While Paul and the other children are not familiar with the economics of their household, they have a grasp of the ways in which their mother’s concerns have permeated every aspect of their lives. The house itself seems to echo Hester’s conviction that “There must be more money.” Paul ponders the problem, and, while he is taking an imaginative ride on his treasured toy rocking horse, he makes a kind of abstracted connection between the condition of consciousness he develops amid the rhythms of the ride and an entrance into another realm where some secrets of the universe are revealed to him. He becomes convinced that his beloved toy can carry him to a solution to his mother’s unhappiness and, since money is at the core of the problem, enable him to provide what is missing in the household.
Paul’s uncle Oscar, whom he admires and who loves him like a son, asks him the name of his horse. Paul is not entirely sure what to say, since he has begun to think of his horse with the names of the champion racers of the day. Paul has learned these names from conversations with Bassett, the family’s young gardener, a devoted turf fancier who was Oscar’s batman (or personal aide) during World War I. Oscar is fascinated by Paul’s account and is startled to find that Paul and Bassett have been placing winning bets on the horses whose names Paul chooses for his toy. They have already accumulated a private account of some substance, and Cresswell becomes a sort of senior partner to their enterprise, encouraging Paul by taking him on his first visit to an actual racetrack. The boy is enthralled by the setting, his eyes becoming like “blue fire.”

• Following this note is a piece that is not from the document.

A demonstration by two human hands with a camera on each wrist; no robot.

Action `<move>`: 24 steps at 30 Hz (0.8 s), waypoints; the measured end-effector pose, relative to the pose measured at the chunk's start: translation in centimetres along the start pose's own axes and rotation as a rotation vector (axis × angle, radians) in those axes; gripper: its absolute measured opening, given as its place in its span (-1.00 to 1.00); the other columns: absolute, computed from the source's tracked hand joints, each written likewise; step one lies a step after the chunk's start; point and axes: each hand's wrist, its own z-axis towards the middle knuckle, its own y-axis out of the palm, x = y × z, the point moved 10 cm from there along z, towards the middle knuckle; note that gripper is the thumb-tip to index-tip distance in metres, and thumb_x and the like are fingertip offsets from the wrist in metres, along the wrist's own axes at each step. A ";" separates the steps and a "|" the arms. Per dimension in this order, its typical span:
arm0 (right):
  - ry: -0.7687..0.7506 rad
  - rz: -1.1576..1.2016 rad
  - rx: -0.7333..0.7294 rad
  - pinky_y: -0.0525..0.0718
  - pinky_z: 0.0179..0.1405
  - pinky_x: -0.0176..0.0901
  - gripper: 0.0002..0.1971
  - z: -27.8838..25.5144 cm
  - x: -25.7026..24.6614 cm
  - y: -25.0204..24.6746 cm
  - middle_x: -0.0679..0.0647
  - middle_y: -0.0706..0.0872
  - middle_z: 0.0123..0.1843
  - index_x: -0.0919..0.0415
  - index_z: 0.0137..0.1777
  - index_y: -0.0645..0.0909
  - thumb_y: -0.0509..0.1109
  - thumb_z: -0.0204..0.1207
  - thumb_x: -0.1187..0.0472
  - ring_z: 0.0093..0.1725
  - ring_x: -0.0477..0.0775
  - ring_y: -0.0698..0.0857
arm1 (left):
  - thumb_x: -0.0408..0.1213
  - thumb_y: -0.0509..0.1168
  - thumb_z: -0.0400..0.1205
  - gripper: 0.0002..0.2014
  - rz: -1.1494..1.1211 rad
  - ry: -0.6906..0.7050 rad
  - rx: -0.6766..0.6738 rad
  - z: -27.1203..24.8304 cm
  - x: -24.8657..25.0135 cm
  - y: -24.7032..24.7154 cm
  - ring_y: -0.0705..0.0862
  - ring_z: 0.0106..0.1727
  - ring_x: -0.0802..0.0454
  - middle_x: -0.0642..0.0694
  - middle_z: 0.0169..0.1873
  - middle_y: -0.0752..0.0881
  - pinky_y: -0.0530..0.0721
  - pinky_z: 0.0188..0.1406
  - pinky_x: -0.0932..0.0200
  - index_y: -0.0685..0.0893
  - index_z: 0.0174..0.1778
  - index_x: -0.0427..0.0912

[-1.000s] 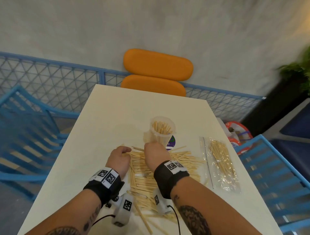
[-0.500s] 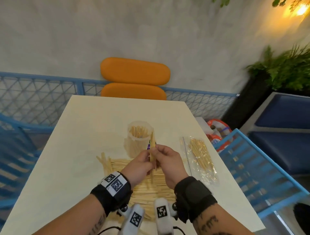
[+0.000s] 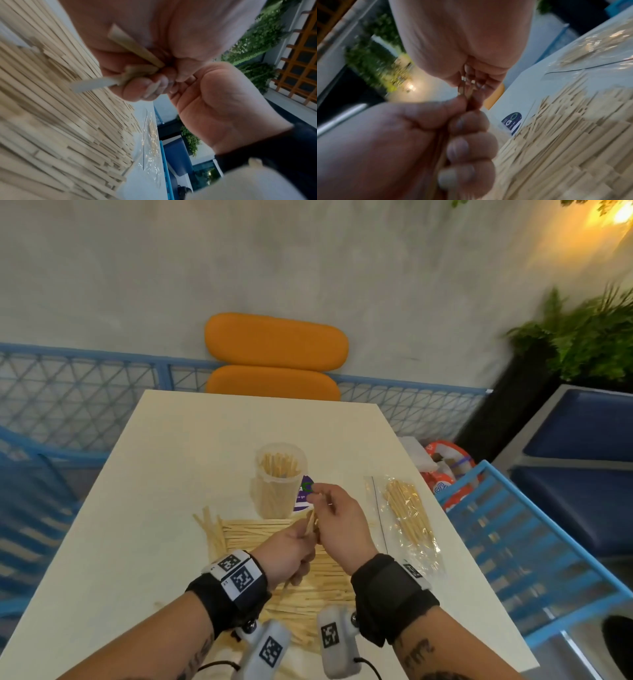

Not all of Paul’s picks have been winners, but when he has said that he was absolutely sure about a horse, he has never been wrong. Cresswell is somewhat unsettled by the large sums that are accumulating, but Paul explains that he must continue his endeavors since he is so anxious to make his mother happy and to stop “the house whispers like people laughing at you behind your back.” Still, although the racetrack winnings have made more money available to the household, the increase in funds seems to have led to an implicit demand for ever greater sums. Paul’s mother becomes concerned about her son’s overwrought behavior and plans to send him away from the house to the sea coast, but Paul insists that he must stay—to be close to his rocking horse—until after the running of the Derby. He intends to put all of their winnings on one last bet in an attempt to finally amass enough money to quiet the whispers of discontent and distress.
Two nights before the Derby, Paul’s parents are at a party when his mother is struck by an instinctual feeling of anxiety about her son. When she rushes home, she finds him in his room, in a frenzy of motion on the rocking horse. “It’s Malabar,” Paul shouts as he falls off the horse and descends into a semiconscious state. His uncle and Bassett, although worried about Paul, place a winning bet on Malabar that pays at fourteen to one. For three days, Paul remains in critical condition, reviving momentarily when Basset tells him the horse has won to proudly proclaim to his mother that he has brought luck to the house. However, he then lapses back into a coma and dies during the night. In a summary of the situation, Cresswell observes that the family has gained a fortune and lost a son, but that perhaps it is for the best considering the degree to which Paul drove himself in his efforts to give his mother what she lacked.